**Your goal**. Lines before the one containing "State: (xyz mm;" are left out; return that line and all lines after it, exactly, through the end of the records below.

--- Supplied material Enclosed Below ---

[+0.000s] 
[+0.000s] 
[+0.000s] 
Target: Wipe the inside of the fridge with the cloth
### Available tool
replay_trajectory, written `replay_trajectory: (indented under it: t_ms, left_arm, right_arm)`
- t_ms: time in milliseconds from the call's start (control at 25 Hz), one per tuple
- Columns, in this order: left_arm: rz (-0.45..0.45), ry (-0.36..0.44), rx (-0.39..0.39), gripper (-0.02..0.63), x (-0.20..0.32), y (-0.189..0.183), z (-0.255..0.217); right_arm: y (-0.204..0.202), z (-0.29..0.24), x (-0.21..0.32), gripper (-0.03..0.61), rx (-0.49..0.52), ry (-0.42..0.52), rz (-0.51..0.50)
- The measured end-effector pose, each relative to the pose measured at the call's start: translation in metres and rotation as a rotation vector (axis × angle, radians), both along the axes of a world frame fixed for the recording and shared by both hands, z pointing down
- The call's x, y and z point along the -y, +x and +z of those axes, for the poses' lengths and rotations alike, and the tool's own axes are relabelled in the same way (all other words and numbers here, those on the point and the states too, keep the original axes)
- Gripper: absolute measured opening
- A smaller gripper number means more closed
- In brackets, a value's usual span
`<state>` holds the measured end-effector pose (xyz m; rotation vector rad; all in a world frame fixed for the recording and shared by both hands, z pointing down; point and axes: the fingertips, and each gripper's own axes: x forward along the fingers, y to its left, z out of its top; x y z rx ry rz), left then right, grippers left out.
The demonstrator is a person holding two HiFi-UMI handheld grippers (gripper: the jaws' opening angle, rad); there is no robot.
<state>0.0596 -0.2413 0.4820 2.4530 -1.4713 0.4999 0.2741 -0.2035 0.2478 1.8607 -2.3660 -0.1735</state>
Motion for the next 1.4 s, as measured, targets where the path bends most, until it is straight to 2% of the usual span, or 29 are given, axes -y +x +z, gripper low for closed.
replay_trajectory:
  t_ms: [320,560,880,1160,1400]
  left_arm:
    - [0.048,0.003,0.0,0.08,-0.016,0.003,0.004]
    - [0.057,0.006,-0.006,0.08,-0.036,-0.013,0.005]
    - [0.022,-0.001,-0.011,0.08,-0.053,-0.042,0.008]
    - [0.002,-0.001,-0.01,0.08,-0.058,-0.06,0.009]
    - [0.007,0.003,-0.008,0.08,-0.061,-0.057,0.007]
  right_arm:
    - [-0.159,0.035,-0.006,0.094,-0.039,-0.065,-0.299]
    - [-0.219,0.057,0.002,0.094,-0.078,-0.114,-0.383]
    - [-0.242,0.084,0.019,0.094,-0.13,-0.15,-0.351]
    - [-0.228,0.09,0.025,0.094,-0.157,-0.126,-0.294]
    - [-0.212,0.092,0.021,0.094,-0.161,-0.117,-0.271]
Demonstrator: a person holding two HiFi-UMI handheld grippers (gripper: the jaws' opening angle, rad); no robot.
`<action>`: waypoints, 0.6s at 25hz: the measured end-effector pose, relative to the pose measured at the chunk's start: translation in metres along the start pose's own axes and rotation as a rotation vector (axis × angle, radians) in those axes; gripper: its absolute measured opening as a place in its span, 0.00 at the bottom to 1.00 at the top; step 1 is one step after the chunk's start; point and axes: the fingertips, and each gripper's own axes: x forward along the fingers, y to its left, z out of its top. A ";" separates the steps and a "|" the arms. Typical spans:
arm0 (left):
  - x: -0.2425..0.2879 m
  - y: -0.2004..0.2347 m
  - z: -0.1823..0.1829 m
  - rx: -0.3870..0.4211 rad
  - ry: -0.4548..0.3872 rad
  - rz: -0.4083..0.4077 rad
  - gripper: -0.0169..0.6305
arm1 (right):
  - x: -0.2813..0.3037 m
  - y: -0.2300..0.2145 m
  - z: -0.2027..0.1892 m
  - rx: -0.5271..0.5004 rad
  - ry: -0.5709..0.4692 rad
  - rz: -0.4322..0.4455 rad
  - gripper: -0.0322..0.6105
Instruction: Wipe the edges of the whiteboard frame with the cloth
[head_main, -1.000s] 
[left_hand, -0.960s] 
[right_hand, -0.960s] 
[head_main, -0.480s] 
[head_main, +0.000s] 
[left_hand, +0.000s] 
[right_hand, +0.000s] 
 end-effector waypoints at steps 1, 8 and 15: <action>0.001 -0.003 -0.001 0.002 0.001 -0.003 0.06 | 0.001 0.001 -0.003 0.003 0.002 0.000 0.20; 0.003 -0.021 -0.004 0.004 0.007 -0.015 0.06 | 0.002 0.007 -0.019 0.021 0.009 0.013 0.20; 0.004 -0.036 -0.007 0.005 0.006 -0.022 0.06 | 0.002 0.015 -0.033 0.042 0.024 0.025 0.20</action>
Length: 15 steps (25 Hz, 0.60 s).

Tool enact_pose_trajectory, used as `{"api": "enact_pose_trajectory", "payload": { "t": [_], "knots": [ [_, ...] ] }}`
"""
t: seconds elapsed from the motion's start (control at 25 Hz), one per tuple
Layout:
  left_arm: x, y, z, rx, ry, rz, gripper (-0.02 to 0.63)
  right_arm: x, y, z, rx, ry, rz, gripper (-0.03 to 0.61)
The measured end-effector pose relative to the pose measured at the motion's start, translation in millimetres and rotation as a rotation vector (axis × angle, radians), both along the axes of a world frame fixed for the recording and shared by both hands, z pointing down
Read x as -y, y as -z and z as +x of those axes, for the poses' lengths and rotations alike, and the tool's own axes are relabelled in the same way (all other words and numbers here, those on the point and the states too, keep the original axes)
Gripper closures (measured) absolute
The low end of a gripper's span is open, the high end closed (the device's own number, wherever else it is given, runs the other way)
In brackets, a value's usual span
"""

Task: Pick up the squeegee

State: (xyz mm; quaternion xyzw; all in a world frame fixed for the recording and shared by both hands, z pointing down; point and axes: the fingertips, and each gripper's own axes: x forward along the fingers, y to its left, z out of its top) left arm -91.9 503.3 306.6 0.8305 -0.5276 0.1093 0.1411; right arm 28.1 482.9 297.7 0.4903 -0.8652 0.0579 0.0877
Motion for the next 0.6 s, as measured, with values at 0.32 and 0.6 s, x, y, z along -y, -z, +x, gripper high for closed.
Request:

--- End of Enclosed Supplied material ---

**Output**.
State: (xyz mm; quaternion xyzw; all in a world frame fixed for the recording and shared by both hands, z pointing down; point and axes: the fingertips, and each gripper's own axes: x forward along the fingers, y to its left, z out of its top) left arm -91.9 503.3 306.6 0.8305 -0.5276 0.1093 0.1411; right arm 28.1 482.9 297.7 0.4903 -0.8652 0.0579 0.0877
Motion for the next 0.6 s, as measured, with values at 0.32 and 0.6 s, x, y, z along -y, -z, +x, gripper high for closed.
Request:

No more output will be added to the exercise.